Directions: Copy out each line of the listing below in which the string "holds" occurs.

Records to process:
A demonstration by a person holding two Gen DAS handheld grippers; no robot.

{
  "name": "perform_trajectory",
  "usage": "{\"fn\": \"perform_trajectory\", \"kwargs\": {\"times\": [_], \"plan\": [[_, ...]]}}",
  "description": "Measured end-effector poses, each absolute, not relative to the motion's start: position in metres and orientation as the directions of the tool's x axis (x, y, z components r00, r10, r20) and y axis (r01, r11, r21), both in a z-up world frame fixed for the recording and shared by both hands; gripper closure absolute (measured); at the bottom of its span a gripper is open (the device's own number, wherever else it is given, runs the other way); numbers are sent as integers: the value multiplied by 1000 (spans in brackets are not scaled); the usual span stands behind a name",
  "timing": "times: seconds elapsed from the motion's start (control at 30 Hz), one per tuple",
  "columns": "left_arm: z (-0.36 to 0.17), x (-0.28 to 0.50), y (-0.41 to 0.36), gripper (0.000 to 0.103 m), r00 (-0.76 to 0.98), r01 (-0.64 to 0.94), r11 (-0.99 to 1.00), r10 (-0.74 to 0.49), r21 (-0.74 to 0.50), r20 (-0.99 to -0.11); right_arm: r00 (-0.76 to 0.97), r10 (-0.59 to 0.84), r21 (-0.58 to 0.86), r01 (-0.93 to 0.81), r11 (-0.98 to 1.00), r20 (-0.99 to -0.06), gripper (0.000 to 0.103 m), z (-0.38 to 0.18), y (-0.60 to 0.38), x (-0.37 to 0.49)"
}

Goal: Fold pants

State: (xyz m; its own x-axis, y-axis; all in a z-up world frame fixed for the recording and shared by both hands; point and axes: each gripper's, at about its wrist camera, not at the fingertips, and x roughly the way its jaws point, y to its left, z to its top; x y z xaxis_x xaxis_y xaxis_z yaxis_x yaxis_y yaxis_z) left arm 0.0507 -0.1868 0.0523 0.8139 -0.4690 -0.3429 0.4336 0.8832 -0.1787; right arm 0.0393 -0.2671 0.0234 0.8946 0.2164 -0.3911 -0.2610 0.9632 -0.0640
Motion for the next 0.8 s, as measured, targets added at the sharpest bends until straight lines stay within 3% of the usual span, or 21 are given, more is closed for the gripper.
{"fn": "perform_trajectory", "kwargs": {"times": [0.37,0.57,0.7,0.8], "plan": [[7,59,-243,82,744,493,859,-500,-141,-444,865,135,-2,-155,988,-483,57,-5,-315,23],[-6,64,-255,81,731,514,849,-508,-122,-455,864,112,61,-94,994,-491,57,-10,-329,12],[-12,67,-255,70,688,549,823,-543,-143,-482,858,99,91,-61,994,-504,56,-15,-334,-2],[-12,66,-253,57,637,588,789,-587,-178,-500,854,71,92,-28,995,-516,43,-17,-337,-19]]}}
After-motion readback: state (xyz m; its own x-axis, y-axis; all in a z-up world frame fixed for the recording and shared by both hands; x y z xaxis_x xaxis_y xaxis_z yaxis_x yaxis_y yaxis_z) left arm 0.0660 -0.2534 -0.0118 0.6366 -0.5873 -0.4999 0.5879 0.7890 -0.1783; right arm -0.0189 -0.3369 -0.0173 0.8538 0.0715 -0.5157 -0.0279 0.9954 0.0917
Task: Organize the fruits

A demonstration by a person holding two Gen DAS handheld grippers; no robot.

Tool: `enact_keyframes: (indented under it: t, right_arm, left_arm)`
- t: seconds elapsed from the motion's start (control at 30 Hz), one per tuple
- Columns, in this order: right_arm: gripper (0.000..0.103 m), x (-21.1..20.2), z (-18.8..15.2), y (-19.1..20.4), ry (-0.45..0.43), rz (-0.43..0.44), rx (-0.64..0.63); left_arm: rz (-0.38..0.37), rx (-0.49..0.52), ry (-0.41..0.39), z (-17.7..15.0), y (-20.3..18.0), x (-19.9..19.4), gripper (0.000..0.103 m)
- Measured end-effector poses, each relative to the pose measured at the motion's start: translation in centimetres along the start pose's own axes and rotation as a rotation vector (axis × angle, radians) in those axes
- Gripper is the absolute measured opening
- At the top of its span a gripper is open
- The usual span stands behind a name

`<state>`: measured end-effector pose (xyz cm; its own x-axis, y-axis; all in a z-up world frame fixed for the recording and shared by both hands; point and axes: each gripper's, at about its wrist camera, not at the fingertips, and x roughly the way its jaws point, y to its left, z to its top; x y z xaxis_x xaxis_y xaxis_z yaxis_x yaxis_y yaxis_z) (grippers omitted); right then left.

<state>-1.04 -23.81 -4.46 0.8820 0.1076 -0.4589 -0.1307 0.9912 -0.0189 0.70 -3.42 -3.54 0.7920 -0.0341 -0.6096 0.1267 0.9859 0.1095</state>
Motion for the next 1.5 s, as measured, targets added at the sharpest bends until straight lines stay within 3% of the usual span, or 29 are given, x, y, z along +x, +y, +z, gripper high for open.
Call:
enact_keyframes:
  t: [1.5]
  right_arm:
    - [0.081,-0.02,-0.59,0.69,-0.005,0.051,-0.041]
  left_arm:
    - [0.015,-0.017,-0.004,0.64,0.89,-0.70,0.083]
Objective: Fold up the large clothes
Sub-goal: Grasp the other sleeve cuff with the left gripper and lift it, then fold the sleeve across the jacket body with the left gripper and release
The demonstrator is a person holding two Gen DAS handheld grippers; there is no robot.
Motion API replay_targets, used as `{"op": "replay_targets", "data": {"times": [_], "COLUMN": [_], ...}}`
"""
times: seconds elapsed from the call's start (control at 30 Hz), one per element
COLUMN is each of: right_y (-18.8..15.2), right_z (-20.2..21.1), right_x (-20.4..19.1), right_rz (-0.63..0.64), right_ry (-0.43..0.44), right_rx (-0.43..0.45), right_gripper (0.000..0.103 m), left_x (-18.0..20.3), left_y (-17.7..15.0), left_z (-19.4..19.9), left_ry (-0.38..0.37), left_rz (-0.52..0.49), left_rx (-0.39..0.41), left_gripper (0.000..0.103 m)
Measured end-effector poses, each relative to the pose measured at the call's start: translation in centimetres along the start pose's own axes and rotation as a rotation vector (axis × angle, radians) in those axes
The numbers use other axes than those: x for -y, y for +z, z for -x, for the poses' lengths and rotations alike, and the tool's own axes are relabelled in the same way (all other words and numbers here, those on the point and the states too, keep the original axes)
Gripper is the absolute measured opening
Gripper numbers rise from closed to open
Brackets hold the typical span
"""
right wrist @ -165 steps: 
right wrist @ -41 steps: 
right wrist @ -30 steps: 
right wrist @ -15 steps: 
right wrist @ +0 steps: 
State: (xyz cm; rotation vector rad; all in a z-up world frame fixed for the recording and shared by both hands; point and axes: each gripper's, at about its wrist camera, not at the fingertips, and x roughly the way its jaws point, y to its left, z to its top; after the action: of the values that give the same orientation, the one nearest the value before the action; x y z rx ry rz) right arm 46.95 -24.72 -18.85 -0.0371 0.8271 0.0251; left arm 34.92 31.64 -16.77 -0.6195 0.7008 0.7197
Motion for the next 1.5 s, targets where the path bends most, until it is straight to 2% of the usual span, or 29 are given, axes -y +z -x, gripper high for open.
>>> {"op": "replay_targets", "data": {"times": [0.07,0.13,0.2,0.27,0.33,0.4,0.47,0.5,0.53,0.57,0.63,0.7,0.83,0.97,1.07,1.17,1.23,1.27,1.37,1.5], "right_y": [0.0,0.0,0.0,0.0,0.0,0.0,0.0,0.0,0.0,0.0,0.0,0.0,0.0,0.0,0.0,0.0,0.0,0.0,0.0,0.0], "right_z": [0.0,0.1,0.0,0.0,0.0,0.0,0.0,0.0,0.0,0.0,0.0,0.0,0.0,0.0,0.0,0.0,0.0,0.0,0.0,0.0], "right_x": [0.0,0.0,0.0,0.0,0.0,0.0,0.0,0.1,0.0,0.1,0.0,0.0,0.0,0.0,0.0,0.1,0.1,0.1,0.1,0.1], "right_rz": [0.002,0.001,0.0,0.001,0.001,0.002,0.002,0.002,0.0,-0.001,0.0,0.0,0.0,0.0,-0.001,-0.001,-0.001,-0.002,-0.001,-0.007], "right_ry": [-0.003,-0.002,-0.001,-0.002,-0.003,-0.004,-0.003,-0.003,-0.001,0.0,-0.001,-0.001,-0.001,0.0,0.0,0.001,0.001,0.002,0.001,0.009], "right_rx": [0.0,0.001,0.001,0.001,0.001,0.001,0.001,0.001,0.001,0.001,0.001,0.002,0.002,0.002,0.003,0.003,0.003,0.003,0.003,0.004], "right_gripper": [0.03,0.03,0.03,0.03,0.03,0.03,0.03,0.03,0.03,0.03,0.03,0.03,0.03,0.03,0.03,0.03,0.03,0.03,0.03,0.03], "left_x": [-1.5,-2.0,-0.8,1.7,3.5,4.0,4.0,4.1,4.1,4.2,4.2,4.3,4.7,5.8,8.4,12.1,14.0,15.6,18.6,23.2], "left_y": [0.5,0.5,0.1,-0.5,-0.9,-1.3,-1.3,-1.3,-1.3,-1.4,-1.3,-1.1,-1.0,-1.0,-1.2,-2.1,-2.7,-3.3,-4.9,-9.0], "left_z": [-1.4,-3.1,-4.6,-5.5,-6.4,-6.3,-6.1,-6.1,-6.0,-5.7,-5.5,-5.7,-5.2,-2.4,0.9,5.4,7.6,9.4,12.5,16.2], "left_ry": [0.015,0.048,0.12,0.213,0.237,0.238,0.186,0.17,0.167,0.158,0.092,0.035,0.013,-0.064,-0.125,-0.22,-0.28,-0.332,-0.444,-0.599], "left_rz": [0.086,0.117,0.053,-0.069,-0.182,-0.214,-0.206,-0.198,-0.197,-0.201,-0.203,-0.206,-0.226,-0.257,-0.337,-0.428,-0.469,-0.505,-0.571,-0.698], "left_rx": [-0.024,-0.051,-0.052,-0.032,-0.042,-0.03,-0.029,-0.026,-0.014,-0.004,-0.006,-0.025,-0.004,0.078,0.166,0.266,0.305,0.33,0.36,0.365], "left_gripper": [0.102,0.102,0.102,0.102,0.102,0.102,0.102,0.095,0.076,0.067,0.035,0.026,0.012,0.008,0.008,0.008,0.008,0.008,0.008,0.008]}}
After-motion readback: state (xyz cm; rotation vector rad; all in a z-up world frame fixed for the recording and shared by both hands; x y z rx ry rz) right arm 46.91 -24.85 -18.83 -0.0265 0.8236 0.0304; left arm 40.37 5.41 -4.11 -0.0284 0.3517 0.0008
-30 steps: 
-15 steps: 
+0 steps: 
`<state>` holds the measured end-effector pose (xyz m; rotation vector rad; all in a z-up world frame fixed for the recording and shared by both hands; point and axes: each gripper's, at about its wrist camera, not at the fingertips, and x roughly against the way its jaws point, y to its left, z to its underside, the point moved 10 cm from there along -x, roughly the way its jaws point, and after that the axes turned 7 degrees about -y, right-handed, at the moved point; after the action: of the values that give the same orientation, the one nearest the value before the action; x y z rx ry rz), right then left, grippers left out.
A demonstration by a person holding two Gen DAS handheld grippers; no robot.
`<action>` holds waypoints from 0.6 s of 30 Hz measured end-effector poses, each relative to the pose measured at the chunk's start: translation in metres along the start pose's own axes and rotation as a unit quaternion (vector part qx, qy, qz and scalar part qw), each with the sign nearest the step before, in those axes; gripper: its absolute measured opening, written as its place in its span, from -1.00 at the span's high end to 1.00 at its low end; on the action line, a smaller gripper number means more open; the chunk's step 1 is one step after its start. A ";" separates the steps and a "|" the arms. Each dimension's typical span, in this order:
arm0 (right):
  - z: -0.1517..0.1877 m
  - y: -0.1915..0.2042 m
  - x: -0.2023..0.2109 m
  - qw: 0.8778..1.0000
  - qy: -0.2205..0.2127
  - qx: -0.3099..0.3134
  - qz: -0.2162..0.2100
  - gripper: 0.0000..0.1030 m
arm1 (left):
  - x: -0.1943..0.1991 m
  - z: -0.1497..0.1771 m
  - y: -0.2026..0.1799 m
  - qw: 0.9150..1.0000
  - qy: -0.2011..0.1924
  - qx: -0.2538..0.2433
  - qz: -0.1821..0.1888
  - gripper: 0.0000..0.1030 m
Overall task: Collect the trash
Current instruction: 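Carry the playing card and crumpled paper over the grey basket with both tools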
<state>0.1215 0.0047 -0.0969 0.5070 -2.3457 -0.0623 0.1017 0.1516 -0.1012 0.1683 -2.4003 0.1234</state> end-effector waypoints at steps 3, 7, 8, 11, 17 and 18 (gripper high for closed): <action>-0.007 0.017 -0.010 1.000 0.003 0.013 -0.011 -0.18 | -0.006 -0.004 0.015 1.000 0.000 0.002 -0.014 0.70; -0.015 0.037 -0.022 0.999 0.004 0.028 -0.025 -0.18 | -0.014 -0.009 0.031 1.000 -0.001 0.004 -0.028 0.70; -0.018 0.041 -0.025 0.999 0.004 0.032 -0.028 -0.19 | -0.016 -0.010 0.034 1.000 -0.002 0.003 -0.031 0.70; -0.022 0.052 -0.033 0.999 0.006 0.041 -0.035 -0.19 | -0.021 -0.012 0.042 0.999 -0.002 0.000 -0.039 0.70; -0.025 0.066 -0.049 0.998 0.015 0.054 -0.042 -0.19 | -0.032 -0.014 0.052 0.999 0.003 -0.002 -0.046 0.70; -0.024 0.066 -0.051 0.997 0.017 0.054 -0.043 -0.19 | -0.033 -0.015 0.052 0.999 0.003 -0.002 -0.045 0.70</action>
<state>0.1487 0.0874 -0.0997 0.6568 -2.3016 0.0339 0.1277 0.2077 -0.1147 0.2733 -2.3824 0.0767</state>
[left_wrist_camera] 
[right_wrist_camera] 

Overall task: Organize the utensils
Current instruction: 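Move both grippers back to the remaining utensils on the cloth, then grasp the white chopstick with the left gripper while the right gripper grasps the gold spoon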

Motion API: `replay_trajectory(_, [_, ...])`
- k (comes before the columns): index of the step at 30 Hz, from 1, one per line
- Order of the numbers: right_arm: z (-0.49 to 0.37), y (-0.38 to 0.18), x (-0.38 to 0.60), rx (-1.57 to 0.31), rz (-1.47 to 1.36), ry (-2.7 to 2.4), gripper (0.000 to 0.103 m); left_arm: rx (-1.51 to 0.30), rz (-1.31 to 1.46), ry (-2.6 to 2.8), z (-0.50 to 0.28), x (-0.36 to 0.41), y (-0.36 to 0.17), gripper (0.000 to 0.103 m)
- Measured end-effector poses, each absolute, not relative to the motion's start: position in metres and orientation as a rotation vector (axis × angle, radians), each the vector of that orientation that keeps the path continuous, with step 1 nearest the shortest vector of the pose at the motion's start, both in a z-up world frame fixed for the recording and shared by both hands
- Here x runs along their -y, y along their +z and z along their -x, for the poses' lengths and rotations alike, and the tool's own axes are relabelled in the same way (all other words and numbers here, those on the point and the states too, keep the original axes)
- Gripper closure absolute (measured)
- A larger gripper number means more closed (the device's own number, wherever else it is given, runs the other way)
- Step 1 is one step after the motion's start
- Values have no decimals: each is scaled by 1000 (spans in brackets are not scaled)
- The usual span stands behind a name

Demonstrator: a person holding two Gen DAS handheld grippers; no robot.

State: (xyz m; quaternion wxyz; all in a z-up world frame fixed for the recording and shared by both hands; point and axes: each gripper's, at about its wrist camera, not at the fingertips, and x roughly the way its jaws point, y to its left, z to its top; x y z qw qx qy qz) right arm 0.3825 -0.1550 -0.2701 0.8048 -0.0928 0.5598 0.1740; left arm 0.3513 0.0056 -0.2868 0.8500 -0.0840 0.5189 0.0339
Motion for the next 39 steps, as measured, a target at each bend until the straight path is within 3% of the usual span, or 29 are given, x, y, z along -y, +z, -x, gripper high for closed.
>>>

Result of the task:
`<state>` holds the measured end-effector pose (xyz m; rotation vector rad; all in a z-up world frame fixed for the recording and shared by both hands; point and axes: each gripper's, at about its wrist camera, not at the fingertips, and x roughly against the way its jaws point, y to its left, z to its underside, the point moved 10 cm from there along -x, roughly the way its jaws point, and after that the axes turned 7 degrees about -y, right-handed, at the moved point; after the action: of the values that give the same orientation, the one nearest the value before the action; x y z rx ry rz), right then left, grippers left out.
`<action>` holds waypoints from 0.6 s of 30 Hz measured end-effector poses, each relative to the pose measured at the chunk's start: translation in metres along the start pose's own axes and rotation as a unit quaternion (vector part qx, qy, qz and scalar part qw), each with the sign nearest the step before, in those axes; gripper: its absolute measured opening, written as its place in its span, from -1.00 at the span's high end to 1.00 at its low end; on the action line, a smaller gripper number means more open; the chunk's step 1 is one step after its start. A ";" separates the steps and a "|" the arms. Each dimension's typical span, in this order:

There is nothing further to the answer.